The best songs for returning to the work force

By  | September 25, 2015 |  Comments | Filed under: Feminism

After eight years at home (wiping crumbs, dodging haterz) I randomly got a job at a bank. I know. Wasn’t I doing gemology courses and planning to return to work in 2017 as the World Finest Jewelry Whatever? Wasn’t I going to open my own blingy shop and flounce into the glittery sunset? Life is long. I can finish my course work on my own time. Maybe next I’ll go for a career in chewing gum!

Anyway, about a month ago I was just sitting around my living room and I got a message on LinkedIn about a job at a financial institution. First, let’s talk about my LinkedIn profile. I literally use the word “bullshit” to describe the job duties at my most recent position. The only reason I even have a profile on there is to feel important when I’m eating stale fishy crackers I find on the floor while other people are earning social security benefits.

I responded to this message about a “job” (haha, those are for people actually go places, right?) because I was flattered. NO, I told her. Oh, no, not for me. Thanks for calling. Did you like my picture? Am I pretty? I looked really good that one day back in 2012 when I had on make up and posed for that, you know. I cropped out the breast milk stain on my shirt. 
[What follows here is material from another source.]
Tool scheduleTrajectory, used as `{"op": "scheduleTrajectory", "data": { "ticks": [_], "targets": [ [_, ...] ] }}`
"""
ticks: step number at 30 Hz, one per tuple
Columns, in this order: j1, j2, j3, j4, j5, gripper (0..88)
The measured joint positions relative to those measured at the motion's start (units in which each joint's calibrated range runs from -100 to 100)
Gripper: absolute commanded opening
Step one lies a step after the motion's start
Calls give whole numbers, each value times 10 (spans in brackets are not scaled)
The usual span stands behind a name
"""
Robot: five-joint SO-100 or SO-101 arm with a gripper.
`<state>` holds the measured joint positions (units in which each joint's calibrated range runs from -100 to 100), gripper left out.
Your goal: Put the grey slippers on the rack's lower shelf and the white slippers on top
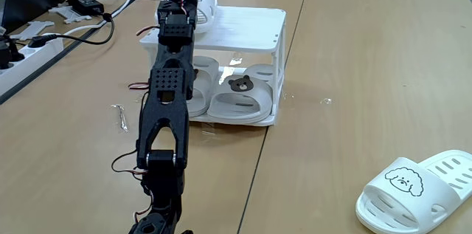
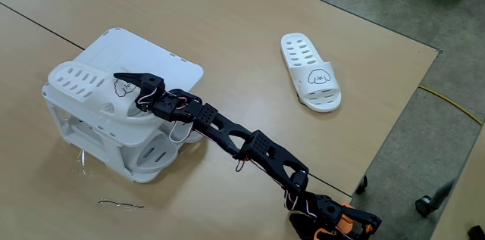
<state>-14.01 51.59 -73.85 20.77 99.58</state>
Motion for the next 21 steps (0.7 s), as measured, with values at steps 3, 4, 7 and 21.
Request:
{"op": "scheduleTrajectory", "data": {
  "ticks": [3,4,7,21],
  "targets": [
    [0,0,0,0,0,290],
    [0,0,0,0,0,289],
    [0,0,0,0,0,288],
    [-16,-66,118,0,0,294]
  ]
}}
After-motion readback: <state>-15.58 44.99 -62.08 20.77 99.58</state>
I don’t know what happened after that. I realized I spent all our money on this house? They kept calling because they probably forgot they already talked to me? Remember, we’re taking about a LinkedIn profile that says in my past employment description, “try not to bore people”. Maybe the bank people misdialed.
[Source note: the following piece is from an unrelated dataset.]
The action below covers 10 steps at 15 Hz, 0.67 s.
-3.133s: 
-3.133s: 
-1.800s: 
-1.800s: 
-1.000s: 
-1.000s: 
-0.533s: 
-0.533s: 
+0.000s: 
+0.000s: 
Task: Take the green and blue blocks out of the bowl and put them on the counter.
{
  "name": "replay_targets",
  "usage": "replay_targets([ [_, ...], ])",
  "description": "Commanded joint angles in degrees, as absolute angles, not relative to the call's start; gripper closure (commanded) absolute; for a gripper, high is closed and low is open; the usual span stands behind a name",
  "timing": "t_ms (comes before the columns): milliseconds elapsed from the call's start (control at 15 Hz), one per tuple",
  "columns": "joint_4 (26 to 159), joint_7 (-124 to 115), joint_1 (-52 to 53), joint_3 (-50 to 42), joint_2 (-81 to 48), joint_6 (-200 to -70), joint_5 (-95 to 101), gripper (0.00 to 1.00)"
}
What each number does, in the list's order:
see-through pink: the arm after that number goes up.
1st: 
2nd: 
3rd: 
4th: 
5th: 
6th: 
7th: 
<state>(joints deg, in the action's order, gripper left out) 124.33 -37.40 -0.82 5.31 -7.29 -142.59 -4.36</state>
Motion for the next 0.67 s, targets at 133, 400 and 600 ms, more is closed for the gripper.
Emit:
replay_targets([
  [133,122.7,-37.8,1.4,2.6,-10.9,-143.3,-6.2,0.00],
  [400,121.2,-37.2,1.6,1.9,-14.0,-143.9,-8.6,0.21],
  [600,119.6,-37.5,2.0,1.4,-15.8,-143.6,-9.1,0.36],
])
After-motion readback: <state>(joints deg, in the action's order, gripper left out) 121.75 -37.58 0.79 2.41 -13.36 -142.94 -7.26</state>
The thing that really changed my mind about going back to the grind was that I met this lady Meredith of Meredith & Co. She runs her own nanny placement service and has been holding my hand lately about all of this. She came over and told me a story about how she was driving with her nanny charges while listening to a story on NPR that was basically busting on working women. Meredith pulled the car over, called up NPR and gave them a piece of her mind on the air. Children, especially girls, need to see their mothers work. They need to see that women have those opportunities and seize them. Boom. Damn. Sold. If there’s anything I want my three daughters to know it’s that they CAN and they WILL.

My four-year-old scared me to death a few weeks ago. I asked her what she wanted to be and she said, “a mom”. No honey, like what do you want to do? Like with your life? To support yourself? “No, I just want to be a regular mom, mom. A regular one.”. It’s time to show this kid that sometimes regular moms kill it in finance.

Okay, blah, blah, long story short, with Meredith’s help I found someone to move in to my house to help me with the kids (our own personal Alice!), I leased a little commuter car and I start this gig next Thursday. Money talks. Bullshit walks into a bank and swills up free coffee, apparently.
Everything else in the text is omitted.